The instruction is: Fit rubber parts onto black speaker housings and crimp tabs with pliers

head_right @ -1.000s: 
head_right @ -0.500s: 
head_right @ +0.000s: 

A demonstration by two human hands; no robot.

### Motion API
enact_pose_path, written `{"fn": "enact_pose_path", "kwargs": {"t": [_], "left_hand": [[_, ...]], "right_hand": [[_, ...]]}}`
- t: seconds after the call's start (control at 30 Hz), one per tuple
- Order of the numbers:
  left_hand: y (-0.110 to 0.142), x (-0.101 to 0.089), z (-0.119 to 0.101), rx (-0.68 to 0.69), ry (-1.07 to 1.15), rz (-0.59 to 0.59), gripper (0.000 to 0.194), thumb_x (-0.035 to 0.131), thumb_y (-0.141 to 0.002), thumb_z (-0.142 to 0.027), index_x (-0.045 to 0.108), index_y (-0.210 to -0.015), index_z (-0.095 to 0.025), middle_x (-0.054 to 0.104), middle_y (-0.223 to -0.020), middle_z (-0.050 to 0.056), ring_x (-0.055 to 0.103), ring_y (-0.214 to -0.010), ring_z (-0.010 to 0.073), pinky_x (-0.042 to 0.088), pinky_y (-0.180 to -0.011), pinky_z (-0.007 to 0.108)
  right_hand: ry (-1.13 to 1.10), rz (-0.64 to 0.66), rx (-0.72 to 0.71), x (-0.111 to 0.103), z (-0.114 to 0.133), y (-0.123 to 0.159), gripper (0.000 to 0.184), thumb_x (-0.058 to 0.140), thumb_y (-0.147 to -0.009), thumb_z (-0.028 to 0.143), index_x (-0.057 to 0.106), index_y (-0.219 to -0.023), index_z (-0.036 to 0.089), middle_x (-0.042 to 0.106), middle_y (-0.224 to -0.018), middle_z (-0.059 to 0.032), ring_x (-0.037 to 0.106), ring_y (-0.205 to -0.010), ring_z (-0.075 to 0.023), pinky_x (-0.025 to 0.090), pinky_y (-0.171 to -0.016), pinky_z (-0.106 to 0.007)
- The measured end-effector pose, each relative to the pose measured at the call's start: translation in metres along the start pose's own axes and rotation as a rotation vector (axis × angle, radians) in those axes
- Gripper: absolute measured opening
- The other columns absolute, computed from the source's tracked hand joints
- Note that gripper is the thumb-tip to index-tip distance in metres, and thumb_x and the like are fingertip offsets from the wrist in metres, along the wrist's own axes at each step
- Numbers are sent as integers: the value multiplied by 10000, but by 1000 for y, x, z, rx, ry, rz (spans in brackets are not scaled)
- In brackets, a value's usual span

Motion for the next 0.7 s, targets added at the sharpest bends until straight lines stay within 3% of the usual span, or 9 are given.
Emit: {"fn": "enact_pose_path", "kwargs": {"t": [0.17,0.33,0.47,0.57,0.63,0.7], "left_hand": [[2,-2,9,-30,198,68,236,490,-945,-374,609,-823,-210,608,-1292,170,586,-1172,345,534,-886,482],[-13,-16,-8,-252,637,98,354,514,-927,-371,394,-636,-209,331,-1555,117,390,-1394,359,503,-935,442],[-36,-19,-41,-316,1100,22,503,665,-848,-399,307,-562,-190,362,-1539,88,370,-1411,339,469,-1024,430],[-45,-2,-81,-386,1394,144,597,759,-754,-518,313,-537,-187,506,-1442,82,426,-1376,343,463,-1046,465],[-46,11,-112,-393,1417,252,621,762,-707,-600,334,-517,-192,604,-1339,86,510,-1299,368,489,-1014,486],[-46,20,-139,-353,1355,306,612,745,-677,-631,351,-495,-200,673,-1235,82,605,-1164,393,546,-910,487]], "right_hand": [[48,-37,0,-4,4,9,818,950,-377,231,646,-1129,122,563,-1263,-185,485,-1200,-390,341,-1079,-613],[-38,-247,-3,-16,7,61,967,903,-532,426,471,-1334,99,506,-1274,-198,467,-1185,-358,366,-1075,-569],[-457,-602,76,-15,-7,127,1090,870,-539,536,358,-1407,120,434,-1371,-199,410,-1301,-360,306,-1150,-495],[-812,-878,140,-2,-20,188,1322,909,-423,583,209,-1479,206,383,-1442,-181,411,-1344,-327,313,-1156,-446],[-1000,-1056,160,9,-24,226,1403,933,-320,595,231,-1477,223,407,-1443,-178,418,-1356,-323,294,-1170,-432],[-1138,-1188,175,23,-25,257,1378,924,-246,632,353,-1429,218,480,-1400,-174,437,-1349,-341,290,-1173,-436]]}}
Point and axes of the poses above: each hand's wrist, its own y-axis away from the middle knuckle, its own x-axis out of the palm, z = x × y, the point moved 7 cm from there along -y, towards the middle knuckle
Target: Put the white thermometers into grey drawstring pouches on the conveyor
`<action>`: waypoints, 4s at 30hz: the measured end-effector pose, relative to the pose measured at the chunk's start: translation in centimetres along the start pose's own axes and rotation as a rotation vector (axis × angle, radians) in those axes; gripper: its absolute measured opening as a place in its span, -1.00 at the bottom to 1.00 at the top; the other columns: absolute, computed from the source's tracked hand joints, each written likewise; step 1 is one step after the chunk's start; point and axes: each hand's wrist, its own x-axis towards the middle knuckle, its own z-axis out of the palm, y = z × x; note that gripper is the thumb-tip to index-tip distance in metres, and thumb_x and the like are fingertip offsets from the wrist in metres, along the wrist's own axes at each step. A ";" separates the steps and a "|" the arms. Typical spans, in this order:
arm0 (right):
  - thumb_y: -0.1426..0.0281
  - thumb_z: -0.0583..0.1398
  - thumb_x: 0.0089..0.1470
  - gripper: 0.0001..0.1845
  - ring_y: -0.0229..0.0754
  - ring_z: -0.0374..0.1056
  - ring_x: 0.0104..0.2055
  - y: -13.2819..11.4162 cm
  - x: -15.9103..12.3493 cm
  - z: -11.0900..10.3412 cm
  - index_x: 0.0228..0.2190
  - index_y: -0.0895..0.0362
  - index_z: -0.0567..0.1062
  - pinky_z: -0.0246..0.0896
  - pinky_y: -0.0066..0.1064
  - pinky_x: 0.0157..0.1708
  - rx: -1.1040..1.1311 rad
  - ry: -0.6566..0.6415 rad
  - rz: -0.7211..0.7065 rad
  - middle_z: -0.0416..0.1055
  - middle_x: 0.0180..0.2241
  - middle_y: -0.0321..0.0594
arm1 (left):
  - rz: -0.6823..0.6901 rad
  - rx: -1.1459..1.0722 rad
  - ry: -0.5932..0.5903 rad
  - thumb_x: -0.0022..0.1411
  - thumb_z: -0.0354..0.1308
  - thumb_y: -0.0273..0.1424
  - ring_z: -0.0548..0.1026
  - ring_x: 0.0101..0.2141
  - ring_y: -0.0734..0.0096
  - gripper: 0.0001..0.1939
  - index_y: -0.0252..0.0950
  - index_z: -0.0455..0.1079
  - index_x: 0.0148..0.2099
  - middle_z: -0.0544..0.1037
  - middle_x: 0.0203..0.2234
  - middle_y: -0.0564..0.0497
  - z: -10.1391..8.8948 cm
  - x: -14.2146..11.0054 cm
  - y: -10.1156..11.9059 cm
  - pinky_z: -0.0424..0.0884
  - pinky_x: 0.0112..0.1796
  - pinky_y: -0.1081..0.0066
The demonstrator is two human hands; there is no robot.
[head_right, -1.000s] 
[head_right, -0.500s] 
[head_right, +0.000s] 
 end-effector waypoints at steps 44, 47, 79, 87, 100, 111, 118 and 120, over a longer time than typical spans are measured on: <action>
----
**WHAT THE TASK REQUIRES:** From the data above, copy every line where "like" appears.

**EXERCISE RESULT:**
- Note that gripper is the thumb-tip to index-tip distance in metres, and thumb_x and the like are fingertip offsets from the wrist in metres, along the wrist's own axes at each step
`<action>`: waypoints, 4s at 30hz: the measured end-effector pose, relative to the pose measured at the chunk's start: translation in centimetres along the start pose's own axes and rotation as a rotation vector (axis × angle, radians) in those axes; gripper: its absolute measured opening as a place in its span, -1.00 at the bottom to 1.00 at the top; the other columns: absolute, computed from the source's tracked hand joints, each written likewise; step 1 is one step after the chunk's start; point and axes: each hand's wrist, its own x-axis towards the middle knuckle, its own z-axis out of the palm, y = z × x; note that gripper is the thumb-tip to index-tip distance in metres, and thumb_x and the like are fingertip offsets from the wrist in metres, along the wrist's own axes at each step. A ";" separates the steps and a "|" the arms. Typical spans, in this order:

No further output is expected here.